= Vasileios Vatatzes =

Greek scholar in Iran (1694–c. 1748)

Vasileios Vatatzes (Βασίλειος Βατάτζης; 1694 - after 1748), was a Greek figure who flourished in the 18th century. He is best remembered as a scholar, merchant, traveler, pioneer explorer and diplomat. At a young age, he settled in Moscow, from where he travelled to Iran on several occasions. He eventually became acquainted with Nader-Qoli Beg (later known as Nader Shah; 1736–1747) and spent considerable time close to him. Vatatzes wrote a biography in Greek about Nader Shah, known as the Persika, an important work which provides information about Iran in the 1720s, 1730s and 1740s. He also wrote a travel account, the Periegetikon, and drew a map. According to Evangelos Venetis, Vatatzes was "an admirer of Persian civilization and of Nader Shah's rule" and an "important author for Iranian history and Hellenic-Iranian studies". However, his works "have been largely ignored by modern scholarship".

==Biography==
Vasileios Vatatzes was born in Therapeia near Constantinople in the Ottoman Empire and was a scion of the Vatatzes noble family. His father was a Greek Orthodox priest who served at the Hagia Sophia in Constantinople, and he had five siblings.

At the age of fourteen, Vatatzes moved to Moscow in the Tsardom of Russia where he became a merchant. In the subsequent period, he visited Safavid Iran on no less than three occasions. In 1713, he visited Derbent (Darband) and Shamakhi in the Safavid province of Shirvan. Three years later, in 1716, he once again went to Shirvan and from there he travelled further to Rasht in Gilan, Qazvin, Saveh, Qom, Kashan and the Safavid royal capital of Isfahan. He returned to Moscow through Ardabil, Derbent and Astrakhan. Several years later, in 1727/8, he once again visited Iran through Astrakhan, the Aral Sea, Khiva, and Bukhara. During this particular trip, he stayed at Mashhad, Mazandaran (Sari, Babol) and Gilan (Rasht). He also became acquainted with Nader-Qoli Beg (later known as Nader Shah; ). During his stay at Mashhad, Vatatzes delivered a message from Nader to the Russian force which occupied Rasht, commanded by General Vasily Levasov.

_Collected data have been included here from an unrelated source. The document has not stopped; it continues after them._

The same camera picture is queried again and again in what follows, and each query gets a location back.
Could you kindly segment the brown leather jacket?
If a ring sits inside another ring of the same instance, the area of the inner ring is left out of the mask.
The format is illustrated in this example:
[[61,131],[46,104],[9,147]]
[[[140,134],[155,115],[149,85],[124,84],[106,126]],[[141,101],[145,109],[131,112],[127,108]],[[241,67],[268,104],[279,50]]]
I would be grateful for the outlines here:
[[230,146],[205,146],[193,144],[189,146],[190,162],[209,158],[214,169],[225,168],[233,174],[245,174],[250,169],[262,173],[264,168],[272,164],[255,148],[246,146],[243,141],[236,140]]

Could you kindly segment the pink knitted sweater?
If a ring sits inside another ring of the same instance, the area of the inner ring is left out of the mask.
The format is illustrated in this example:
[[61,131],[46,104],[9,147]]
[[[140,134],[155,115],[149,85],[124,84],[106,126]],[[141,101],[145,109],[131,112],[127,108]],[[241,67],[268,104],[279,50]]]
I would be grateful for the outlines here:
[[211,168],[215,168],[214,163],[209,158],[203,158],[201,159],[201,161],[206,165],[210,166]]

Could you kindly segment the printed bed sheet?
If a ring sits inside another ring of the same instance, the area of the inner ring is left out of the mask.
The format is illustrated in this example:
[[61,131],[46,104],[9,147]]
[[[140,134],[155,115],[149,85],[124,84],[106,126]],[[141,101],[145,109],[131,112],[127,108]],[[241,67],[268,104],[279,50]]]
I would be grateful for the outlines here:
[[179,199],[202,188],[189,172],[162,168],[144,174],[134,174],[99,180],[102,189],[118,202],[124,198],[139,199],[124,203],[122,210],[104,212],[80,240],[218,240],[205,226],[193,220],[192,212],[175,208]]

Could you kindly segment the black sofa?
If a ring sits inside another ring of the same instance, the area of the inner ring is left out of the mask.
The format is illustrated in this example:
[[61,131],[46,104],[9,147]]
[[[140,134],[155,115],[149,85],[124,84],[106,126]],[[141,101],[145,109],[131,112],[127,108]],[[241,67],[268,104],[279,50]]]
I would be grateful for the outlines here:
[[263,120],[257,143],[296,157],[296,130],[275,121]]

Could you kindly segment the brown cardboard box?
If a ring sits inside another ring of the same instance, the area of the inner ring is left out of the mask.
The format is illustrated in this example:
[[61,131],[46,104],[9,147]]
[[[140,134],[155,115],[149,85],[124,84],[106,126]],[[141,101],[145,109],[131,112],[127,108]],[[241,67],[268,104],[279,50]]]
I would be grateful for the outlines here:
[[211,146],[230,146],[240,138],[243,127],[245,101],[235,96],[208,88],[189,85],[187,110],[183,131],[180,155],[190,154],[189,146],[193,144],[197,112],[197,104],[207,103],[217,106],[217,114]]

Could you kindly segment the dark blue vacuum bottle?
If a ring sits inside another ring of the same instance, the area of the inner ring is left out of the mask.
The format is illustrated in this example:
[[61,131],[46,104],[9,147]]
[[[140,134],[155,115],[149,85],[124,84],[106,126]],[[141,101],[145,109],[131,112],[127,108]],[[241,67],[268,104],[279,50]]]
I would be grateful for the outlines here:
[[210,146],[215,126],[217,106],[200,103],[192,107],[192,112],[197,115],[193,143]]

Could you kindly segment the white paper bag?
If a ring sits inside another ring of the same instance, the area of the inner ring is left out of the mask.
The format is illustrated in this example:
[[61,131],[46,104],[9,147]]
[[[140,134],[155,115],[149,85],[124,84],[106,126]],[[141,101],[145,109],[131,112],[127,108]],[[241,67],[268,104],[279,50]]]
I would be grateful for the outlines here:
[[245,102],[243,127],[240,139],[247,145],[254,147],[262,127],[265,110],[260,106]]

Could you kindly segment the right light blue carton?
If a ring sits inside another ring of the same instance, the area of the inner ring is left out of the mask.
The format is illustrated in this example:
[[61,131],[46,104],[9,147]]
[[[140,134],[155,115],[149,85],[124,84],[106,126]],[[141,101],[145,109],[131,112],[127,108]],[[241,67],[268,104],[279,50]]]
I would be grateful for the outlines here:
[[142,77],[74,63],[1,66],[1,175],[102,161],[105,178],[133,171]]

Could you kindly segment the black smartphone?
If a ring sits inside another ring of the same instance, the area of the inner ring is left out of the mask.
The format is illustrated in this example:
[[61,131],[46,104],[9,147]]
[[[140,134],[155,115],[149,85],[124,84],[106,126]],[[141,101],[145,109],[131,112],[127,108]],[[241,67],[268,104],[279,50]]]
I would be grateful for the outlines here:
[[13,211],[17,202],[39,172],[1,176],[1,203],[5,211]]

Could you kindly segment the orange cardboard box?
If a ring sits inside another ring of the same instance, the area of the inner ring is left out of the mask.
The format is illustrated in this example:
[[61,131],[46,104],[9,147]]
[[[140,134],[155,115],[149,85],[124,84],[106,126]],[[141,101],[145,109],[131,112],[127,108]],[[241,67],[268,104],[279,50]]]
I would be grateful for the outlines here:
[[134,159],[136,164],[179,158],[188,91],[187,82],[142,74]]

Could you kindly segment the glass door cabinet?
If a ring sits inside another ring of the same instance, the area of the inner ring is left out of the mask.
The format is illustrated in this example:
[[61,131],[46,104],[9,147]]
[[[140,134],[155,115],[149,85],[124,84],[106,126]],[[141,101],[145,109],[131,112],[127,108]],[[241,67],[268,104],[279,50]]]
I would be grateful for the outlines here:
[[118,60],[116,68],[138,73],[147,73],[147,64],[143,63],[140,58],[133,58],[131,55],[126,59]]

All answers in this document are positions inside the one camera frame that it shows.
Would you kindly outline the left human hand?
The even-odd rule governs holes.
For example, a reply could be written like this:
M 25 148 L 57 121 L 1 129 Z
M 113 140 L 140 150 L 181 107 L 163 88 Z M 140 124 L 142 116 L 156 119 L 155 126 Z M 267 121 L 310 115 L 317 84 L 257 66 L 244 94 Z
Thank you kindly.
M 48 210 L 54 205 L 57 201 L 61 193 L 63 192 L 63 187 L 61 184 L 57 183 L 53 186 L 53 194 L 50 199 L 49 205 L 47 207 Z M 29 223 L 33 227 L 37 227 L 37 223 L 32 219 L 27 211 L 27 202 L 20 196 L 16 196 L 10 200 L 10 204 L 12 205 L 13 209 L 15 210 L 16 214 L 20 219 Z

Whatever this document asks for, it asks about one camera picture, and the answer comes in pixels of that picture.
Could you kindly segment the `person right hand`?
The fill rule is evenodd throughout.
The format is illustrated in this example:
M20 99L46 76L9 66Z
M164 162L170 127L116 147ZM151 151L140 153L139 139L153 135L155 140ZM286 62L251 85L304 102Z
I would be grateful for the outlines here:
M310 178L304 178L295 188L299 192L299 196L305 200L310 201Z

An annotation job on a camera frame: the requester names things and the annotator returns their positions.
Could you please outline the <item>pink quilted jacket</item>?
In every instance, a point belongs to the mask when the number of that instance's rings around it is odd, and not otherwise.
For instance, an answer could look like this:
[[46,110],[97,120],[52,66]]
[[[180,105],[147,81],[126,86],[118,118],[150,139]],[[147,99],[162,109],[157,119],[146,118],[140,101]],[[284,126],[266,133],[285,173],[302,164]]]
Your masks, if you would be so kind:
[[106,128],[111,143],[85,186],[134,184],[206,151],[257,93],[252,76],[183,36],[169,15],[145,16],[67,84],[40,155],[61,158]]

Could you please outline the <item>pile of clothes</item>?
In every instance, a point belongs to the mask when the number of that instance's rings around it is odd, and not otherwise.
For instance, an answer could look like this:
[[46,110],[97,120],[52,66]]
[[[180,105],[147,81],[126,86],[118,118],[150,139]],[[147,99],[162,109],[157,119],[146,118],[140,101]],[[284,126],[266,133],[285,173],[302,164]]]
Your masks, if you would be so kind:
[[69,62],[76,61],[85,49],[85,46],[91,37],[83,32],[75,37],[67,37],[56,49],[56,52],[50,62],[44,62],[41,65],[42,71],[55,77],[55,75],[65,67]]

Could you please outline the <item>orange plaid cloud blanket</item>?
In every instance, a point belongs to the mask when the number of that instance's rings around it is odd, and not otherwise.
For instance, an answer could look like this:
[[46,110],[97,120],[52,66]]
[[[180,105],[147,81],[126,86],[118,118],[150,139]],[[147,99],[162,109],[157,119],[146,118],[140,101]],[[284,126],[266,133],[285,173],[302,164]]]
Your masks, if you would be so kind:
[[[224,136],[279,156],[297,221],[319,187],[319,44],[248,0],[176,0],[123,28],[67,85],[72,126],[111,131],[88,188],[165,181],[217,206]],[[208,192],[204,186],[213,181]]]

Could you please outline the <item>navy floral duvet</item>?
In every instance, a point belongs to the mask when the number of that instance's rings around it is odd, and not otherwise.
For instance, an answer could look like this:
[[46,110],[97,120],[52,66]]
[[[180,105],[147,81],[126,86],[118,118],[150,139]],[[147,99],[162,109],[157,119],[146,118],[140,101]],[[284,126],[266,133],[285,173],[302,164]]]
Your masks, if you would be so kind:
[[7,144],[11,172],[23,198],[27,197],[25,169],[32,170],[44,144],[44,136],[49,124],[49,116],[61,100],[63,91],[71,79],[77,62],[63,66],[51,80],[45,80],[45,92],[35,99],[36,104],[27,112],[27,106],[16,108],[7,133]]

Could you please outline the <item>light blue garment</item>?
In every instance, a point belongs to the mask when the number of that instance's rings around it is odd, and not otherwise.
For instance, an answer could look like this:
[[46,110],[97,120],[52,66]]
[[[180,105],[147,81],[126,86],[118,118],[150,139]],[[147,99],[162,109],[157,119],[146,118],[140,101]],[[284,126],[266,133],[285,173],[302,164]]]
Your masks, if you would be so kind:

According to the modern historian Evangelos Venetis, Vatatzes had traveled to Prussia, the Kingdom of France, the Dutch Republic, Great Britain and Denmark by 1732/3. Post-1733 information about Vatatzes's life remains obscure. Venetis notes that in all likelihood, according to Vatatzes's own writings, he "spent much time in the court of Nader Shah, accumulating all necessary information before compiling Nader Shah's biography". In addition to spending much time at court, he also participated in Nader's military expeditions. In 1748, Vatatzes completed Nader's biography (known as the Persika) in Greek. Vatatzes was proficient in Persian and also drew a map.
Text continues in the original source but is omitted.